### Instructions to follow
How many lines in the material below include the word "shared"? Give only the number.

- - - -

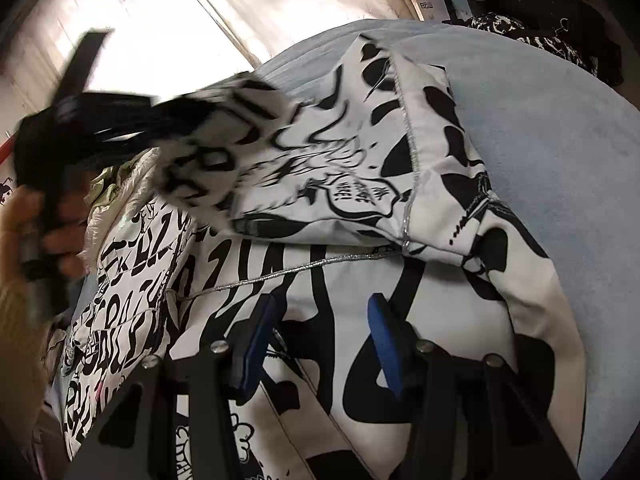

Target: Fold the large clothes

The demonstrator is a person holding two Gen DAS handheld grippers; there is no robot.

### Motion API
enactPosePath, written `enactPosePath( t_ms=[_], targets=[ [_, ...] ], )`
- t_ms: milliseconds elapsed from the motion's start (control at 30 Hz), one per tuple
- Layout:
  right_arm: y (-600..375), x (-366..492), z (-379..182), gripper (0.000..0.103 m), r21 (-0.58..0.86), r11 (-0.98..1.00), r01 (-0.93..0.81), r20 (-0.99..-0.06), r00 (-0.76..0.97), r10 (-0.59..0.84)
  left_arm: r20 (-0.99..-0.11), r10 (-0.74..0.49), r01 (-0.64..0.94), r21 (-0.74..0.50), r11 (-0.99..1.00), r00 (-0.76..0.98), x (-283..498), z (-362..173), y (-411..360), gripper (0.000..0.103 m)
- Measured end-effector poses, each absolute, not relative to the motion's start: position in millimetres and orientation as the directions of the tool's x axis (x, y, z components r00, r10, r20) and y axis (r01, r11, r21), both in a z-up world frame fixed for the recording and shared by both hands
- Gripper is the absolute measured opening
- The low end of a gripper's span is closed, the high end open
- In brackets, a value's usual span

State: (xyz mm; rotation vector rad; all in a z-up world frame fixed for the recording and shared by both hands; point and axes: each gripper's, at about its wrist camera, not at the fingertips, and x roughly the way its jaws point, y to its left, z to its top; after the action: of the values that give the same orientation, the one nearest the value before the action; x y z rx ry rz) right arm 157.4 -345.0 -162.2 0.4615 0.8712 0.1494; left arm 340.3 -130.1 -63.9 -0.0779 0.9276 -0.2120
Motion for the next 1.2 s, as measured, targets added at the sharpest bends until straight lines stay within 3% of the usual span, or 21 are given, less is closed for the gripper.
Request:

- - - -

### Task result
2